# Aim of the task
Your answer should be the entries below, reproduced character for character.

──────── Given records ────────

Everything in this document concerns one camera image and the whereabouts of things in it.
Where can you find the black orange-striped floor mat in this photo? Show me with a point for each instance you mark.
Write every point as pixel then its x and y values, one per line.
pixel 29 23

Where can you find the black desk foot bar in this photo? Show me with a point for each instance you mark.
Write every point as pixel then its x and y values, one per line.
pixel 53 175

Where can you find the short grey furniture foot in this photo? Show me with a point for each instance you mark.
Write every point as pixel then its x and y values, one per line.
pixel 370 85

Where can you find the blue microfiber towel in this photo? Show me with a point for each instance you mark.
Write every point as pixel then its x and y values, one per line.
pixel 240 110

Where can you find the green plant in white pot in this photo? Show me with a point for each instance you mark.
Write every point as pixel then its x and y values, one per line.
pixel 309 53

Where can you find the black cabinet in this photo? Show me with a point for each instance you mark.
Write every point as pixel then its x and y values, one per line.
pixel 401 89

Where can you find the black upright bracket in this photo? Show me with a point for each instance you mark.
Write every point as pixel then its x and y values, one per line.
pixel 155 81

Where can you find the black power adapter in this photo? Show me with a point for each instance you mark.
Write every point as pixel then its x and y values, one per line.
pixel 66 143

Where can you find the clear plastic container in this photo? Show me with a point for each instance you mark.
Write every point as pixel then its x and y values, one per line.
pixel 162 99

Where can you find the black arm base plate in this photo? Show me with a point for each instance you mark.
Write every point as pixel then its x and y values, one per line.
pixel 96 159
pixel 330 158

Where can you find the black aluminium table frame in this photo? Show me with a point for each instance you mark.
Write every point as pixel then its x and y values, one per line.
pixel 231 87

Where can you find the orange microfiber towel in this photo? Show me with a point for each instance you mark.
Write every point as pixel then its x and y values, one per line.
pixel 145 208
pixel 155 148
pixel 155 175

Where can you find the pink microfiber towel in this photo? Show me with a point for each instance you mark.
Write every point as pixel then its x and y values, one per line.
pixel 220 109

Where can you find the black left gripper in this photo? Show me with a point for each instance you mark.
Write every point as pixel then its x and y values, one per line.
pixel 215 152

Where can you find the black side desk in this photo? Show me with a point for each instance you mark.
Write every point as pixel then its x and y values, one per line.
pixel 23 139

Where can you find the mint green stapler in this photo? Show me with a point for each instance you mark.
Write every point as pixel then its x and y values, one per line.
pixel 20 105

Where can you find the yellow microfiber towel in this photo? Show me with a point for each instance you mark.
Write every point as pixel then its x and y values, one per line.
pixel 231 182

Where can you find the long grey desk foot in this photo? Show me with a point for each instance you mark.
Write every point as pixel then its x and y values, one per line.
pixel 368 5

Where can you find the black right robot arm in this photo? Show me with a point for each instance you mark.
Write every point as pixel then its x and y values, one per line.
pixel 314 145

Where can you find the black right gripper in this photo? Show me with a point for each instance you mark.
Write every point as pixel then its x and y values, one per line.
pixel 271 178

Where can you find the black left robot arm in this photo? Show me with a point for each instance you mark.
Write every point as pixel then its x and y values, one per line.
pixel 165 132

────────

# Response below
Everything in this document concerns one camera image and the whereabouts of things in it.
Where can you find the black orange-striped floor mat in this photo? Show me with a point for each instance you mark.
Write every point as pixel then its x and y values, one per line.
pixel 29 23

Where can you find the black desk foot bar in this photo? Show me with a point for each instance you mark.
Write every point as pixel then its x and y values, one per line.
pixel 53 175

Where can you find the short grey furniture foot in this photo? Show me with a point for each instance you mark.
Write every point as pixel then its x and y values, one per line.
pixel 370 85

Where can you find the blue microfiber towel in this photo? Show me with a point for each instance you mark.
Write every point as pixel then its x and y values, one per line.
pixel 240 110

Where can you find the green plant in white pot in this photo? Show me with a point for each instance you mark.
Write every point as pixel then its x and y values, one per line.
pixel 309 53

Where can you find the black cabinet in this photo? Show me with a point for each instance you mark.
Write every point as pixel then its x and y values, one per line.
pixel 401 89

Where can you find the black upright bracket in this photo? Show me with a point for each instance you mark.
Write every point as pixel then its x and y values, one per line.
pixel 155 81

Where can you find the black power adapter in this photo? Show me with a point for each instance you mark.
Write every point as pixel then its x and y values, one per line.
pixel 66 143

Where can you find the clear plastic container in this photo? Show me with a point for each instance you mark.
Write every point as pixel then its x and y values, one per line.
pixel 162 99

Where can you find the black arm base plate in this photo? Show me with a point for each instance you mark.
Write every point as pixel then its x and y values, one per line.
pixel 96 159
pixel 330 158

Where can you find the black aluminium table frame in this photo? Show me with a point for each instance you mark.
Write every point as pixel then its x and y values, one per line.
pixel 231 87

Where can you find the orange microfiber towel in this photo? Show me with a point for each instance you mark.
Write every point as pixel then its x and y values, one per line.
pixel 145 208
pixel 155 148
pixel 155 175

Where can you find the pink microfiber towel in this photo? Show me with a point for each instance you mark.
Write every point as pixel then its x and y values, one per line.
pixel 220 109

Where can you find the black left gripper in this photo? Show me with a point for each instance you mark.
Write every point as pixel then its x and y values, one per line.
pixel 215 152

Where can you find the black side desk in this photo? Show me with a point for each instance you mark.
Write every point as pixel then its x and y values, one per line.
pixel 23 139

Where can you find the mint green stapler in this photo? Show me with a point for each instance you mark.
Write every point as pixel then its x and y values, one per line.
pixel 20 105

Where can you find the yellow microfiber towel in this photo? Show me with a point for each instance you mark.
Write every point as pixel then its x and y values, one per line.
pixel 231 182

Where can you find the long grey desk foot in this photo? Show me with a point for each instance you mark.
Write every point as pixel then its x and y values, one per line.
pixel 368 5

Where can you find the black right robot arm in this photo? Show me with a point for each instance you mark.
Write every point as pixel then its x and y values, one per line.
pixel 314 145

Where can you find the black right gripper in this photo? Show me with a point for each instance you mark.
Write every point as pixel then its x and y values, one per line.
pixel 271 178

Where can you find the black left robot arm in this photo? Show me with a point for each instance you mark.
Write every point as pixel then its x and y values, one per line.
pixel 165 132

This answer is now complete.